** Problem to solve **
When the word "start" appears in a line of the data below, list that line.

Stored data entries:

--------------------------------

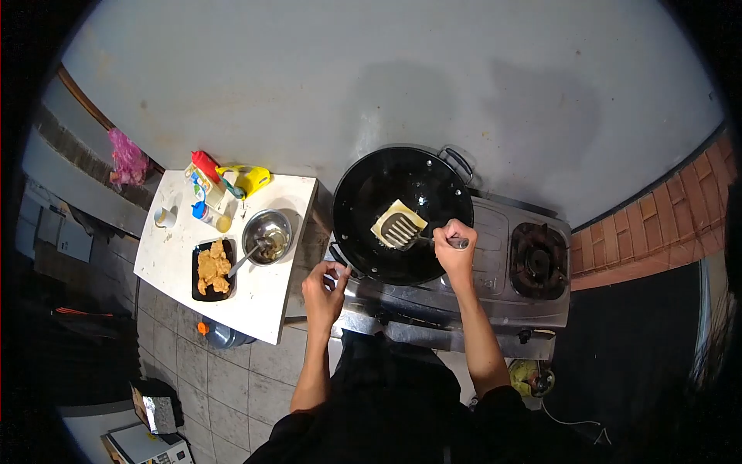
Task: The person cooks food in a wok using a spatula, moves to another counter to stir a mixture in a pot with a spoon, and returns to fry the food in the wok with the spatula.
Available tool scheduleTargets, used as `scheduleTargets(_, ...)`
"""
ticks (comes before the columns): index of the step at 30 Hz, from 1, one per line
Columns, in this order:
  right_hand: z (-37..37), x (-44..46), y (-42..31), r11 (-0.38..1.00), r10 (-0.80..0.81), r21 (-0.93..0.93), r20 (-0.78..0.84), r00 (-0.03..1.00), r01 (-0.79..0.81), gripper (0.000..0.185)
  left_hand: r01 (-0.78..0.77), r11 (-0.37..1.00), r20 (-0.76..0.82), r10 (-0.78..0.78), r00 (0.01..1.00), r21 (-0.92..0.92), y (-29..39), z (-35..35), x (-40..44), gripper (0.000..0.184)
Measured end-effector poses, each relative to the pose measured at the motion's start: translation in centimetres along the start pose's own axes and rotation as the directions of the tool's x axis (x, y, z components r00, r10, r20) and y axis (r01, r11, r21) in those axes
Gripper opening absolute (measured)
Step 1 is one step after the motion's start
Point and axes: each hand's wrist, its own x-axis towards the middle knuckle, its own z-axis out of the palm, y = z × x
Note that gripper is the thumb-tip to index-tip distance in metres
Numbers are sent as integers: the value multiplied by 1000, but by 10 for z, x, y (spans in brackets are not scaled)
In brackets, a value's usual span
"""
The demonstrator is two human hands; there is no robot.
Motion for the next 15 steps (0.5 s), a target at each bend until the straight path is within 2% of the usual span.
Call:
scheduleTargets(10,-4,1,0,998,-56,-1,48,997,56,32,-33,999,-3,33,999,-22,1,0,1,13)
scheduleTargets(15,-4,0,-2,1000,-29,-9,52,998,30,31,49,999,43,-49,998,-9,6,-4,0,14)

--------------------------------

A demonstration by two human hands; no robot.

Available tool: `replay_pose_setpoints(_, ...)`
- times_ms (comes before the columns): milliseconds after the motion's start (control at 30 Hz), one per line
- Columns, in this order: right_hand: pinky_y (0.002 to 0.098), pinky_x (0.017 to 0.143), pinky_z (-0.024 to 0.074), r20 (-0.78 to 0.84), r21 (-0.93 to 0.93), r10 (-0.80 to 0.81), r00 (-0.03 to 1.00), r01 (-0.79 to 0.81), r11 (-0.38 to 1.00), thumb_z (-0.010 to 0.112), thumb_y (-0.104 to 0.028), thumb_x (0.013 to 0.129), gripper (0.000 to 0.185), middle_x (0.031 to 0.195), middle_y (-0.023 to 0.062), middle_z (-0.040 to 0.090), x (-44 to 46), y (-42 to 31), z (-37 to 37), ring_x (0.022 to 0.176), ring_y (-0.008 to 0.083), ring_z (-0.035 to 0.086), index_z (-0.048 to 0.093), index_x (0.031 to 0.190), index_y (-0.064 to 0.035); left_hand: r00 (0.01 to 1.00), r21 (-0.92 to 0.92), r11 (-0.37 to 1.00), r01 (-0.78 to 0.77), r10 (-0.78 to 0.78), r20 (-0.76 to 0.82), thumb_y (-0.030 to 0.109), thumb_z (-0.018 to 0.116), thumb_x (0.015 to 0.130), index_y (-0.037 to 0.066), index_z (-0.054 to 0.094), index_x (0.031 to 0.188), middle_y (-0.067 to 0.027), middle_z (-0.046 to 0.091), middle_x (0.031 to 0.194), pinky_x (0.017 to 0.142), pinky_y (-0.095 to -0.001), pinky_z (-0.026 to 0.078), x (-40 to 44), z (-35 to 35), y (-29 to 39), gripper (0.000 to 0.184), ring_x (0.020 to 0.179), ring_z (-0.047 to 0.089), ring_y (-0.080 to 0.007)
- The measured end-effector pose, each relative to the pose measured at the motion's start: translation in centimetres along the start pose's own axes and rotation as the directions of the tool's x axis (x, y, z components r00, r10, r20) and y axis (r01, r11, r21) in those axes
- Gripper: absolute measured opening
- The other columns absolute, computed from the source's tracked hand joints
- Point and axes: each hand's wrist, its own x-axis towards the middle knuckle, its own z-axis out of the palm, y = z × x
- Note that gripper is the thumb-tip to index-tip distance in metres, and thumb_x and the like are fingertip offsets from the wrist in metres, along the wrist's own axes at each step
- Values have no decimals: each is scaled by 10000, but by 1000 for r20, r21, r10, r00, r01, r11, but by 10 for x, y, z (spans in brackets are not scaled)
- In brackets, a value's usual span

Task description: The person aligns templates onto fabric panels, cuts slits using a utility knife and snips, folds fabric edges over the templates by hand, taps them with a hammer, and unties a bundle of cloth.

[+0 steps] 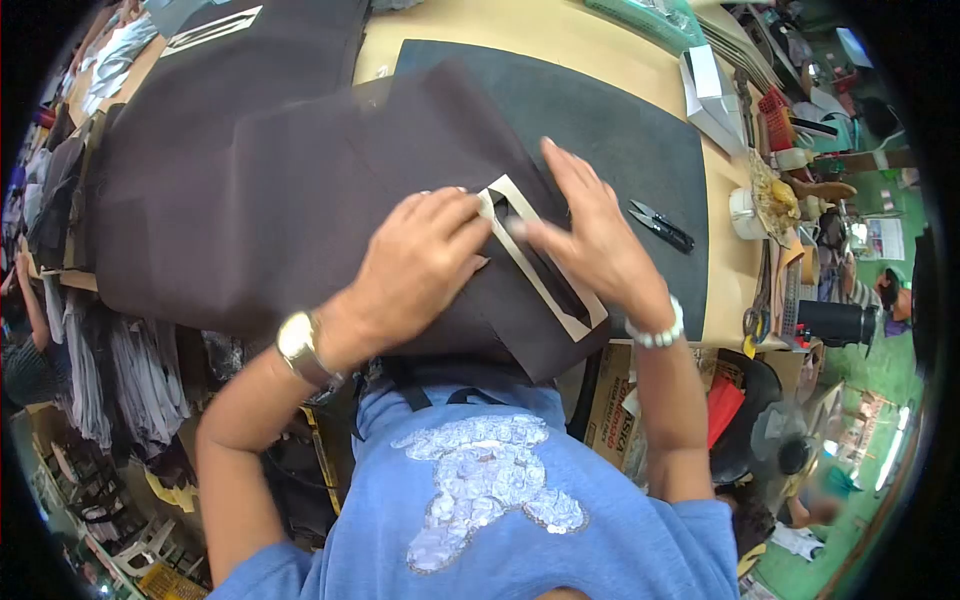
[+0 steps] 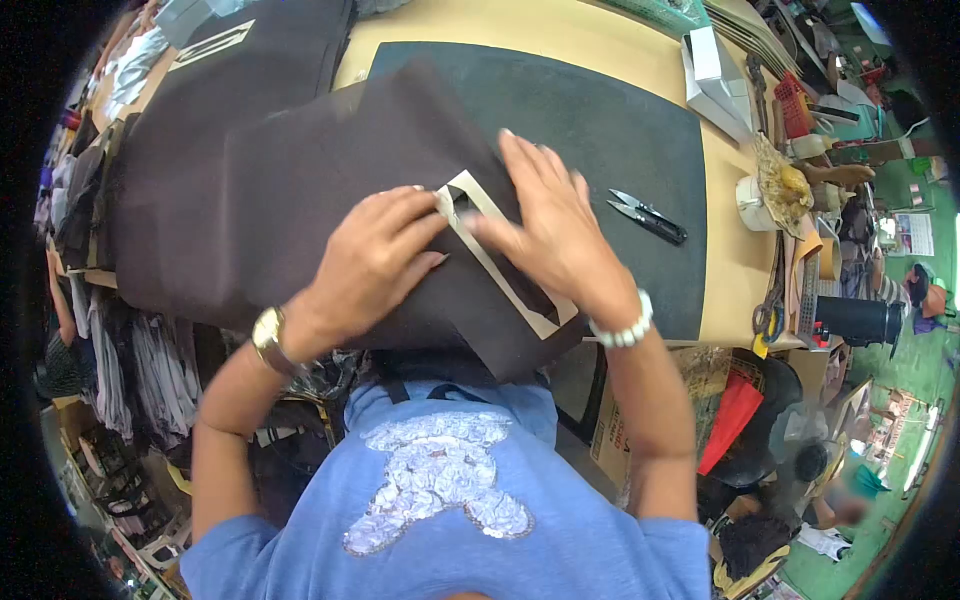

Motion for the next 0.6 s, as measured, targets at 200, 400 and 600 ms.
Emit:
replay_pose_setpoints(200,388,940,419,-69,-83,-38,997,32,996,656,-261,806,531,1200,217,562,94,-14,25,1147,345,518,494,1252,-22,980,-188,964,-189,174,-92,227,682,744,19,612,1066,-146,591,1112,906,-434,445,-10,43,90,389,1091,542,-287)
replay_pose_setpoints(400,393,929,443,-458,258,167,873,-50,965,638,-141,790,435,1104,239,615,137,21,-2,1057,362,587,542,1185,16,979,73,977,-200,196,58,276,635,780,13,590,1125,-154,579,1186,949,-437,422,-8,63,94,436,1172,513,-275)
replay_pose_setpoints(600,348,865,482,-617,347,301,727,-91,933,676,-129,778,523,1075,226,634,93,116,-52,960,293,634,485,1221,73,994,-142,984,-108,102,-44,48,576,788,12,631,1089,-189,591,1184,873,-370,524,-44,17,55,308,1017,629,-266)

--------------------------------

** Task solution **
Measured end-effector poses, each relative to the pose measured at the motion's start: translation in centimetres along the start pose's own axes and rotation as the directions of the tool's x axis (x, y, z components r00, r10, r20) and y axis (r01, r11, r21) in those axes
Step 1 is one step after the motion's start
- times_ms (comes before the columns): milliseconds after the motion's start (control at 30 Hz), one per line
- The measured end-effector pose, each relative to the pose measured at the motion's start: translation in centimetres along the start pose's own axes and rotation as the directions of the tool's x axis (x, y, z components r00, r10, r20) and y axis (r01, r11, r21) in those axes

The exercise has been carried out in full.